Amazon Redshift Federated Queries: Rise Of Query Engines
Here come the SQL query engines!
AWS added query services to Redshift with Spectrum which enabled users to query an S3 data lake. However, with the latest federated query updates, AWS is bringing Amazon Redshift in line with competitive query service offerings from not only Google and Microsoft, but other AWS services too.
What are federated queries?
Facebook PrestoDB popularized the concept of distributed SQL query engines when it open-sourced the project back in 2013.
Over the past couple of years, AWS, Google, Microsoft, and many others in the industry have accelerated the adoption of a distributed query engine model within their products. For example, AWS developed Amazon Athena on top of the Presto code base.

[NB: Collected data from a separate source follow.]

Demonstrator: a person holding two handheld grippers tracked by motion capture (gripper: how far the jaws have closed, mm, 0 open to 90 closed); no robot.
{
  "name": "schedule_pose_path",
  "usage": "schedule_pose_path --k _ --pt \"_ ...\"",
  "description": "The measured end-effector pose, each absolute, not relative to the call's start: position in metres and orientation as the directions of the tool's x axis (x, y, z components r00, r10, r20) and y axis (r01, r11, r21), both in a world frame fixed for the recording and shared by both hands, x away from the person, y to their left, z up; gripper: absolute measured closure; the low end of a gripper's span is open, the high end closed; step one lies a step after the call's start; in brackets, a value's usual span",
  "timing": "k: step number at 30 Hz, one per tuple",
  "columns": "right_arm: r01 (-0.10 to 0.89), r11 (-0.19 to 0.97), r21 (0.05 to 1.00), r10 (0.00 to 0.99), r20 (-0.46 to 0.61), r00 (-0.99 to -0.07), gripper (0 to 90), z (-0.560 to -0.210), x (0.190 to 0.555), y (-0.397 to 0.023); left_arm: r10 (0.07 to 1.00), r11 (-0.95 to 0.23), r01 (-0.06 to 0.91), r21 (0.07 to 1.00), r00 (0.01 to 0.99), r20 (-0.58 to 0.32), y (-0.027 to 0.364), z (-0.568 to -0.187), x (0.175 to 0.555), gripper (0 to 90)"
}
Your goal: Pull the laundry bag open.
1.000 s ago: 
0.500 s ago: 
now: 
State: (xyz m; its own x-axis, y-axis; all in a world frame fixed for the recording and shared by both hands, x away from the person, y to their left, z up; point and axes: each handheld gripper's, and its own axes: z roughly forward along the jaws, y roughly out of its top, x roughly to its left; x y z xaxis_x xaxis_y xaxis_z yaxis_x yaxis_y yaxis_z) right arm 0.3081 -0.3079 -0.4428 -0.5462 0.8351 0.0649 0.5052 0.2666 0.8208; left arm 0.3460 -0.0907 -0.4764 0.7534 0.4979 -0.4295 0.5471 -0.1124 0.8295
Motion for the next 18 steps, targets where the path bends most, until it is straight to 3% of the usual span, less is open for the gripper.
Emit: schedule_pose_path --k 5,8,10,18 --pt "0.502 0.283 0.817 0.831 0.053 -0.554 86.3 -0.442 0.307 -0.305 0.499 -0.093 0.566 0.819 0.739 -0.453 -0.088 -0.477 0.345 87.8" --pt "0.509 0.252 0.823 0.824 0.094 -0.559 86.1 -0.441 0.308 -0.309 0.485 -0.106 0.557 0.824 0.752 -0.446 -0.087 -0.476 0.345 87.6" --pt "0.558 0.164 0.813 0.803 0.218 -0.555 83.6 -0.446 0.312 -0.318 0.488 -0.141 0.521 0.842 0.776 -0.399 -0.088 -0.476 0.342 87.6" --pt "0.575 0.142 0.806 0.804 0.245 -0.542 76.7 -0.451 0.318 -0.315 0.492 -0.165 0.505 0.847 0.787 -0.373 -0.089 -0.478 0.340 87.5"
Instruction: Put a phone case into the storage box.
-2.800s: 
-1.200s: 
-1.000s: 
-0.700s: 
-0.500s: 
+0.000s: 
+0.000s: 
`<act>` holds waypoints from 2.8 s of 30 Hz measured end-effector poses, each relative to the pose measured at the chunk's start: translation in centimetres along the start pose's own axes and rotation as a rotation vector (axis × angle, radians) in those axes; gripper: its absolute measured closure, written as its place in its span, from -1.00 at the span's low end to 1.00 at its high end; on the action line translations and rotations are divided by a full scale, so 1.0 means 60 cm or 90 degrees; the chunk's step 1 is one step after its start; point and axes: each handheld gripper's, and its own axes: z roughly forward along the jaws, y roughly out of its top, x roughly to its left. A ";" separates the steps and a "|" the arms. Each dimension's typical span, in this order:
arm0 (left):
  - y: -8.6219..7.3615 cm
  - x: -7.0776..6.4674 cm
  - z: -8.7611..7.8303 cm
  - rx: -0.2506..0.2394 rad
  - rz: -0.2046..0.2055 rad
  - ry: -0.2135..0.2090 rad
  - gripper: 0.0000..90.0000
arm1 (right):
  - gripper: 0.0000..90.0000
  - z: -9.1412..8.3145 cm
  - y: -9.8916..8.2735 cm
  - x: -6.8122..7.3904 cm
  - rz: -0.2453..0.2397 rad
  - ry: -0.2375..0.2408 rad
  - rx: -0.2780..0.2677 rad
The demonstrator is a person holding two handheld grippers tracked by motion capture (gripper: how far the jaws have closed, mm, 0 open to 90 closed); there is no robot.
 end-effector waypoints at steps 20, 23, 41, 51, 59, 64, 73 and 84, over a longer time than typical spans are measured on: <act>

Here is how PrestoDB describes what is allows users to do:
Presto allows querying data where it lives, including Hive, Cassandra, relational databases or even proprietary data stores. A single Presto query can combine data from multiple sources, allowing for analytics across your entire organization.
Like PrestoDB and other query engine services, Amazon Redshift now supports federated queries that enable its customers the ability to query data across different databases, data warehouses, or data lakes. This follow previous support for federated queries in AWS Athena:
AWS Data Lake And Amazon Athena Federated Queries
AWS Redshift Federated Query Use Cases
The use cases that applied to Redshift Spectrum apply today, the primary difference is the expansion of sources you can query. For example, you can run a query on data in Amazon RDS for PostgreSQL, Amazon Redshift, and AWS S3 data lake. This allows Redshift customers the ability to incorporate live data from remote systems as part of your existing Redshift data stack.
Federated querying also allows you the ability to apply lightweight transformations on the fly, and load data into the target tables.
This is good news for current Redshift users as this adds new features that keep the service competitive with other AWS offerings, PrestoDB, Google BigQuery Omni, and other SQL query engine services.
How do the Amazon Redshift Federated Queries work?
First, you will need to do some set up to configure the service. AWS offers a tutorial that shows you how to get started using the Redshift federated query using AWS CloudFormation.
From a technical perspective, Amazon includes a query optimizer to determine the most efficient way to execute a federated query. Redshift will distribute a portion of the query directly into the target database to speed up query performance. This approach reduces the risk of moving large volumes of data over the network.
Reducing network overhead is an important strategy given the performance constraints associated with large data sets. This is why Google BigQuery Omni actually runs part of the query engine directly within AWS or Azure.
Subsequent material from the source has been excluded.